There are so many bad-news stories that we seldom stop to consider that on the most important indicators, life is getting much better. Human life expectancy has doubled over the past century, from 36 years in 1920 to more than 72 years today. A hundred years ago, three-quarters of the world’s population lived in extreme poverty. Today, it’s less than one-tenth. The deadliest environmental problem, air pollution, was four-times more likely to kill you in 1920 than today, mostly through people in poverty cooking and heating with dung and wood.

Despite COVID-related setbacks, humanity has become better and better off. Yet doom-mongers will keep telling you the end is nigh. This is great for their fundraising, but the costs to society are sky-high: we make poor, expensive policy choices and our kids are scared witless.

Moreover, cold deaths are rising in the US, and our incessant focus on climate change is exacerbating this trend, because politicians have introduced green laws that make energy more expensive, meaning fewer people can afford to keep warm. Lacking perspective means we don’t focus first on where we can help most.

On a broader scale, global warming prompts celebrities and politicians to fly around the world in private jets lecturing the rest of us, while we spend less on problems like hunger, infectious diseases, and a lack of basic schooling. When did politicians and movie stars ever meet for an important cause like de-worming children?

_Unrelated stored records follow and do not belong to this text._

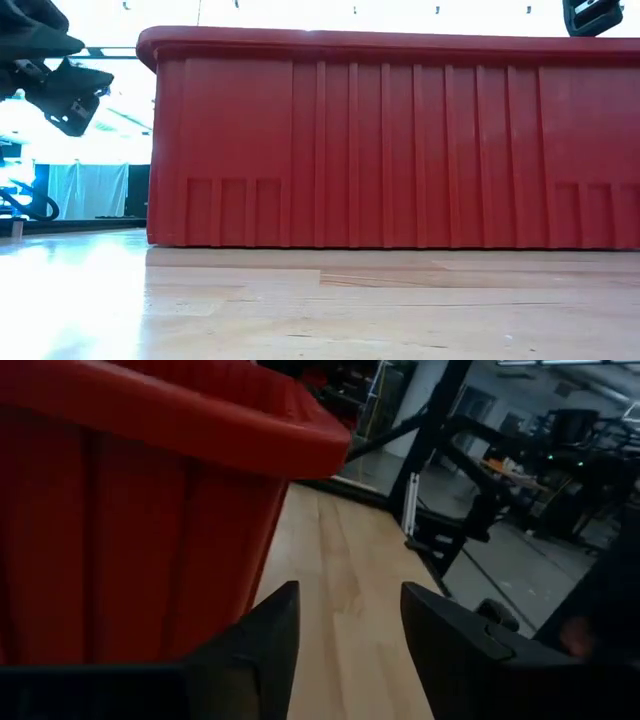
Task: Pick and place slides into bin
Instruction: Return to Home Position
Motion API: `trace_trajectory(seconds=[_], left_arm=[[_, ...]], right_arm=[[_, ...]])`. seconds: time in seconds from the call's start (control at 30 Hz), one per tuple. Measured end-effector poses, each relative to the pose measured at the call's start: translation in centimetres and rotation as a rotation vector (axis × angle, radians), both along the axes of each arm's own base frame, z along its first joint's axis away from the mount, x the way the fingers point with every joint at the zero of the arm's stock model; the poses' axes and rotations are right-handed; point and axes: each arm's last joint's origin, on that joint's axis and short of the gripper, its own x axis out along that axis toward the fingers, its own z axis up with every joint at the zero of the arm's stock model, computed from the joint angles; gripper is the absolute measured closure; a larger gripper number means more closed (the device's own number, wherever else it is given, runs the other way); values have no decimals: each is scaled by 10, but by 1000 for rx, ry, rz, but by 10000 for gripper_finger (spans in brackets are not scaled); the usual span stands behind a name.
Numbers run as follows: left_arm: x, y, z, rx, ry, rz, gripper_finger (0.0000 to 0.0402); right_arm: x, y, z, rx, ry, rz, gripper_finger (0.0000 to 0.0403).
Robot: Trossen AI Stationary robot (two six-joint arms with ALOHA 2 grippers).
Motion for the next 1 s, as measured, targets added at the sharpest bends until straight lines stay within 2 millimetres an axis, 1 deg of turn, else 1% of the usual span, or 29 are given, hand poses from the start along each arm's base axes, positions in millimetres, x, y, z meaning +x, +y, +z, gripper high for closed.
trace_trajectory(seconds=[0.17,0.43,0.77,1.0], left_arm=[[0,1,-4,3,28,4,225],[0,1,-4,3,28,3,217],[0,1,-4,3,28,4,225],[0,2,-3,-3,23,11,219]], right_arm=[[0,0,0,0,1,0,270],[0,0,0,-1,0,0,270],[0,0,0,-1,0,-1,270],[0,0,0,-1,0,-1,270]])
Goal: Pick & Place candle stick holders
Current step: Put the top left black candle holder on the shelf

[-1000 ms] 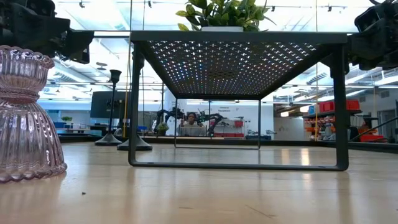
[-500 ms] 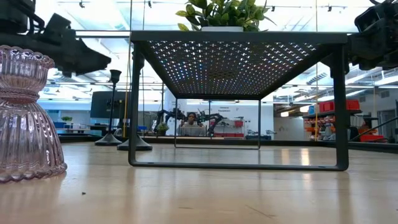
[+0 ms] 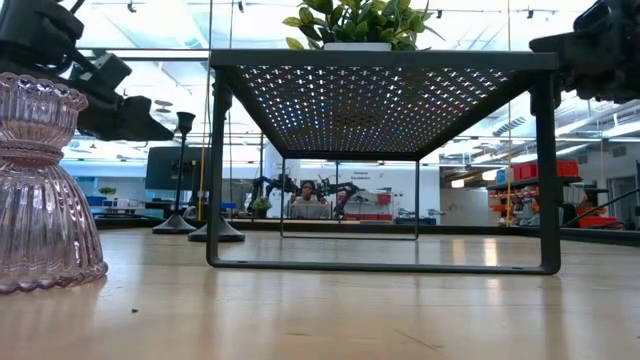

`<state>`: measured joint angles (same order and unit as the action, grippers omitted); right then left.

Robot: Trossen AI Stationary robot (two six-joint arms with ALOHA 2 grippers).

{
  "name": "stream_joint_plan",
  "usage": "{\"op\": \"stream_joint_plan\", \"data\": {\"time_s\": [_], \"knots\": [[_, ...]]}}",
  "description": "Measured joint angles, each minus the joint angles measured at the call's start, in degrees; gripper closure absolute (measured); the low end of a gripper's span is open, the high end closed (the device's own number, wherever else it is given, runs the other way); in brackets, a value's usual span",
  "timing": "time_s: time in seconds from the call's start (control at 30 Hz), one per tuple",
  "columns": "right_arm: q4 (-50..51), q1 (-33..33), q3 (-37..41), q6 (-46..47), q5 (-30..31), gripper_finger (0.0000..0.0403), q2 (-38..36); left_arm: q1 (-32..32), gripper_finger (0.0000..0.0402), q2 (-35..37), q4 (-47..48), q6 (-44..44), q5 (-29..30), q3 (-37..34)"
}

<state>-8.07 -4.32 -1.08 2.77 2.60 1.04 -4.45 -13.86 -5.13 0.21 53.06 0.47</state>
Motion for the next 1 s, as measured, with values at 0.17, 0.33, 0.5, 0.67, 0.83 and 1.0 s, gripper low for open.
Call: {"op": "stream_joint_plan", "data": {"time_s": [0.17,0.33,0.5,0.67,0.83,1.0], "knots": [[-0.12,-0.01,0.0,-0.16,1.67,0.0174,0.0,-1.56,0.0165,-1.75,-1.46,-4.01,-1.14,0.0],[-0.12,0.0,0.0,-0.22,4.46,0.0174,0.0,-4.91,0.0165,-1.95,-1.68,-6.76,-5.95,0.0],[-0.05,0.0,0.0,-0.22,4.38,0.0174,0.0,-8.97,0.0165,-1.93,-2.24,-6.82,-11.64,0.0],[-0.03,-0.02,0.0,-0.23,4.21,0.0174,0.0,-12.75,0.0165,-1.95,-3.43,-6.14,-15.9,0.0],[-0.01,-0.02,0.0,1.08,4.01,0.0174,0.0,-16.12,0.0165,-1.94,-4.56,-5.4,-21.03,0.0],[0.01,0.0,0.0,2.44,6.16,0.0174,0.0,-18.74,0.0165,-1.95,-4.56,-6.1,-25.87,0.0]]}}
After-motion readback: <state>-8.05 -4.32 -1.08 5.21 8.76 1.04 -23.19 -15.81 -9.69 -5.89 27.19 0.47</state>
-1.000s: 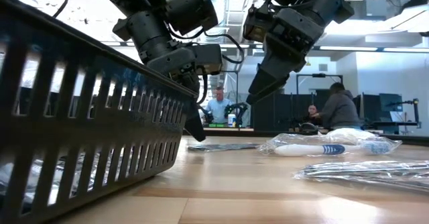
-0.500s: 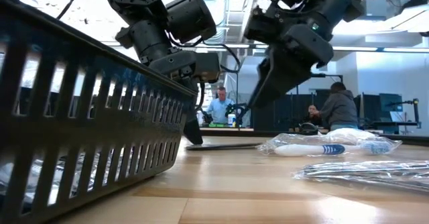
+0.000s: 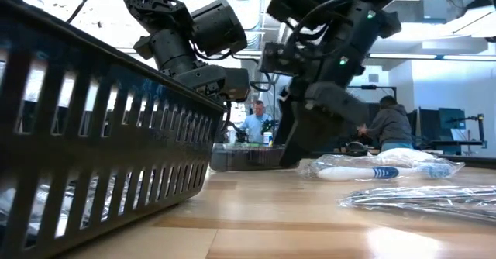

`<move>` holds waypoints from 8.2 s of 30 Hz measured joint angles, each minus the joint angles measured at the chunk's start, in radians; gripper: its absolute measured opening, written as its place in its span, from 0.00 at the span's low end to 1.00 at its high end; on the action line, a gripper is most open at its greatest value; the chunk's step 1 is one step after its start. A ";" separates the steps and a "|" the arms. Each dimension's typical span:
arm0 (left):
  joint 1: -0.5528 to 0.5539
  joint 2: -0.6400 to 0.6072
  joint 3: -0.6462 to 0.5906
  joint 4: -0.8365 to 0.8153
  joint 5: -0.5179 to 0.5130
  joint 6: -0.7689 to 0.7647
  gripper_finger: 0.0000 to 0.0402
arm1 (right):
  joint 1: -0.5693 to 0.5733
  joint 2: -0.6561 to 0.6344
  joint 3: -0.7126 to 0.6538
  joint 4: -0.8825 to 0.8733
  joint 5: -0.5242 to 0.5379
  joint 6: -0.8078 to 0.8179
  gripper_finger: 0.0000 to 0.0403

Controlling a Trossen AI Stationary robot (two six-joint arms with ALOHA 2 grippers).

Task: Pick & Place Travel size toiletries
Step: Put the black hair comb into the left red bin, then put the nail cutter into the right black bin

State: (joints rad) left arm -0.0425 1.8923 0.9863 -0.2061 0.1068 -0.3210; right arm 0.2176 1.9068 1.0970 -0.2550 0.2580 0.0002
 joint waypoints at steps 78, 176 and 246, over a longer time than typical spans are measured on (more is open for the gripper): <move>-0.158 -0.789 -0.379 0.459 -0.536 0.186 0.00 | 0.893 -0.214 0.075 -0.583 -0.023 2.044 0.08; -0.198 0.135 0.220 0.320 -0.370 0.185 0.40 | 0.560 -0.335 -0.126 0.625 -0.166 0.009 0.31; -0.665 -0.304 -0.052 0.030 -0.481 -0.168 0.09 | 0.493 -0.336 -0.125 0.555 -0.180 0.026 0.31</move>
State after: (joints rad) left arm -0.7078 1.5880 0.9345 -0.1759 -0.3743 -0.4892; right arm 0.7106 1.5711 0.9722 0.3000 0.0784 0.0265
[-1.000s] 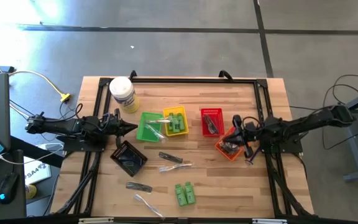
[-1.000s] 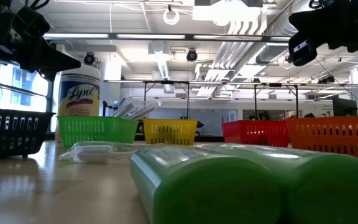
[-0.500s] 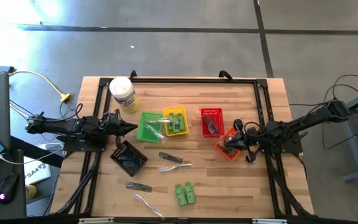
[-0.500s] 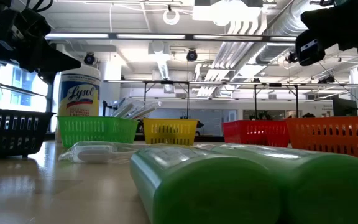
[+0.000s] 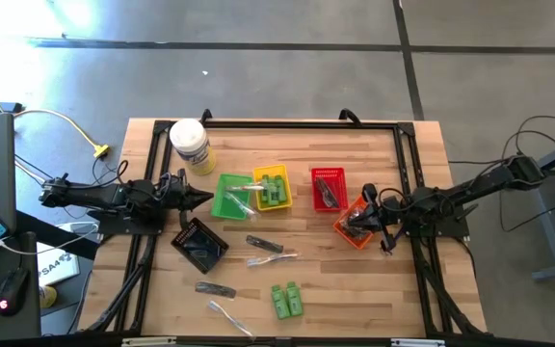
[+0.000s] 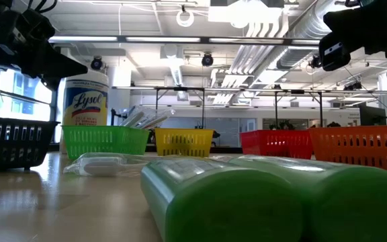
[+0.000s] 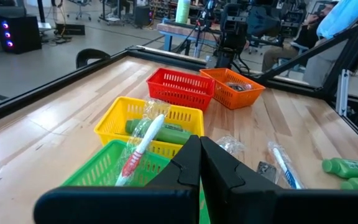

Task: Pick & Place Travel size toiletries
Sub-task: Put the top blue toothbrush into green basket

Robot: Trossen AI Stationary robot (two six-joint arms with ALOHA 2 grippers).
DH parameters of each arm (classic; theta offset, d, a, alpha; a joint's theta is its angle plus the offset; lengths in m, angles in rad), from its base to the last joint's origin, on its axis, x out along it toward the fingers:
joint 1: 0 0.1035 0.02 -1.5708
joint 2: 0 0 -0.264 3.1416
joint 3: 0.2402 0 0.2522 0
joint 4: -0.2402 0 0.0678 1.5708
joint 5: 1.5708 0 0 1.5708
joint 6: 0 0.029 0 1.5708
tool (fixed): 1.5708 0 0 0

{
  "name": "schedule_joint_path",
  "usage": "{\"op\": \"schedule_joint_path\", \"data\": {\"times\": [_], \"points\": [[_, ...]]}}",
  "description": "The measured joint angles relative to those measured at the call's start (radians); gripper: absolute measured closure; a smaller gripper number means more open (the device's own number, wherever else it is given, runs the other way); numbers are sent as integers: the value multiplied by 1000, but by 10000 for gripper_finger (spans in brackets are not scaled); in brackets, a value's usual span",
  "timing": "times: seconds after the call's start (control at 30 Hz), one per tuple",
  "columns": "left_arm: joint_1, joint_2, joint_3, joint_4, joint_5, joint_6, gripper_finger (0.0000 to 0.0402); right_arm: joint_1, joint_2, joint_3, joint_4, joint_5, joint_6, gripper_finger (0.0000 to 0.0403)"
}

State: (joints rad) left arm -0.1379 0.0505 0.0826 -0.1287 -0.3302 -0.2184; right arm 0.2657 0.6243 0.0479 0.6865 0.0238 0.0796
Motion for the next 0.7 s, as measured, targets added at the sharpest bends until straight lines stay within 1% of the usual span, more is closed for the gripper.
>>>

We need some balance in our news, but that doesn’t mean ignoring global warming: it is a real problem, caused by humanity. We just need perspective. To know what to expect from a warming planet, we can look at the damage estimates from the economic models used by the Biden and Obama administrations, revealing the entire, global cost of climate change—not just to economies, but in every sense—will be equivalent to less than a 4 percent hit to global GDP by the end of the century.

Humanity is getting more prosperous every day. The United Nations estimates that without global warming, the average person in 2100 would be 450 percent better-off than today. Global warming means people will only be 434 percent richer, instead. That is not a disaster.

Climate change fear is causing life-changing anxiety. You might be hearing nothing but bad news, but that doesn’t mean that you’re hearing the full story.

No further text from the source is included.